Exercise objective: Where does "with" appear in the data? Return each line that holds it.

Data section:
+-------+
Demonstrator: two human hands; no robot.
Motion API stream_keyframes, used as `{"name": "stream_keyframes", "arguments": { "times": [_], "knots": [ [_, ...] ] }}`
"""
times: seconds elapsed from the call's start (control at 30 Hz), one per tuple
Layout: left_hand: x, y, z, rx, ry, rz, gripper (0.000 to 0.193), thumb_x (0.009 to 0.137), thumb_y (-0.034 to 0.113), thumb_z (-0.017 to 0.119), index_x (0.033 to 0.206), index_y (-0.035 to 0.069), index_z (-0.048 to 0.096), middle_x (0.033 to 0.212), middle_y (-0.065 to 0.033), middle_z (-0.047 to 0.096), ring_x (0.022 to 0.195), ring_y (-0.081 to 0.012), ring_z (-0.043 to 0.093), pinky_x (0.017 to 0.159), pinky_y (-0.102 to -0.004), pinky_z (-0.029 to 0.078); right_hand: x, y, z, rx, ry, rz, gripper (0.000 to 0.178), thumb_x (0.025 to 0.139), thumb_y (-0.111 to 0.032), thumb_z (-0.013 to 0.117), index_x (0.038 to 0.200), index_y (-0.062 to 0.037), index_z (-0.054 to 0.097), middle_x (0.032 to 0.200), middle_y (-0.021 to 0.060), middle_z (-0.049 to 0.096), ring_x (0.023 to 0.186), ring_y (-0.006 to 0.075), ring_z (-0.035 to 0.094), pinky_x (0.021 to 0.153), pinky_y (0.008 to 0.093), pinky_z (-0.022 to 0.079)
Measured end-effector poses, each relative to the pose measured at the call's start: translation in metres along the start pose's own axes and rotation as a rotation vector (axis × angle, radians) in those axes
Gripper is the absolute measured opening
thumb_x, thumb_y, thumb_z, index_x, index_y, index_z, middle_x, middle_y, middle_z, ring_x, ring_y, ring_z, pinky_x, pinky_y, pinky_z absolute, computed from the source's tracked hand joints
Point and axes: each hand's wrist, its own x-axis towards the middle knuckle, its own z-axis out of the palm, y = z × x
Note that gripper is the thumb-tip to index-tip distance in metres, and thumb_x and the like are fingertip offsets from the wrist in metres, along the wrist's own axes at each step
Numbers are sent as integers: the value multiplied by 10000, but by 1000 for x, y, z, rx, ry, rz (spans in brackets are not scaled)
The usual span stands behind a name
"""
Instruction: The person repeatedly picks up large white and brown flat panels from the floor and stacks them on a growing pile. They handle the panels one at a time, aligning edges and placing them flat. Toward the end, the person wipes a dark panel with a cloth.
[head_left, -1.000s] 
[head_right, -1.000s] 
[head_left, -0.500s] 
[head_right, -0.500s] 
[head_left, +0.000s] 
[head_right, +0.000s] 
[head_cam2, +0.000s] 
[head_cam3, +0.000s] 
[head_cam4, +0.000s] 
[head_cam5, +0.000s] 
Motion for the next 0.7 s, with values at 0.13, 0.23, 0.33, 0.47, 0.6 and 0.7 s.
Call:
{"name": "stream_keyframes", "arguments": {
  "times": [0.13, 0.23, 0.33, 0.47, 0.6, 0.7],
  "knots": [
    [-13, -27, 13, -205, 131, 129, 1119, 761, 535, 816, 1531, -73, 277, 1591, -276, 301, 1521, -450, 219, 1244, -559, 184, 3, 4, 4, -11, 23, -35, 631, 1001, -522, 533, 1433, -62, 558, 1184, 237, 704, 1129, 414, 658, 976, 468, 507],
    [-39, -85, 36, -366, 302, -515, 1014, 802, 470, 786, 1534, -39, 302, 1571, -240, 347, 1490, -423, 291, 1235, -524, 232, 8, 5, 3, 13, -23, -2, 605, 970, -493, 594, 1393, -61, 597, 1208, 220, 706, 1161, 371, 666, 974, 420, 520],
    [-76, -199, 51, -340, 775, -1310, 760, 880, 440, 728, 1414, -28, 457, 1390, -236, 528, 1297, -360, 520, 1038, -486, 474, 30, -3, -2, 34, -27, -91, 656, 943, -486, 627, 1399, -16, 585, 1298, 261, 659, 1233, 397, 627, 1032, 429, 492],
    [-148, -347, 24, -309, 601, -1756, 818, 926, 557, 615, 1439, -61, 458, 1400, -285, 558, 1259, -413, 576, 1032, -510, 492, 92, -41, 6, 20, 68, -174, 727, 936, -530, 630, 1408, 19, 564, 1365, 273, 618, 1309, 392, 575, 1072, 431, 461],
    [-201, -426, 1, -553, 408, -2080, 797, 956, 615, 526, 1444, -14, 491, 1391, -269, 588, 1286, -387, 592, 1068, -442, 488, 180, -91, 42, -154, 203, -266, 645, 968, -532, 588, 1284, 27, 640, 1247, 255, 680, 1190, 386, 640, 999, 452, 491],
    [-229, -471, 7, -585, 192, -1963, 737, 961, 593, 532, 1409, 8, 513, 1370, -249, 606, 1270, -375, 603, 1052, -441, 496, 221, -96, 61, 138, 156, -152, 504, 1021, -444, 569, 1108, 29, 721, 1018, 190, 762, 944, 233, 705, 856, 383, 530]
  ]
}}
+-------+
Answer for this exercise:
Instruction: The person repeatedly picks up large white and brown flat panels from the floor and stacks them on a growing pile. They handle the panels one at a time, aligning edges and placing them flat. Toward the end, the person wipes a dark panel with a cloth.
Motion for the next 0.7 s, with values at 0.13, 0.23, 0.33, 0.47, 0.6 and 0.7 s.

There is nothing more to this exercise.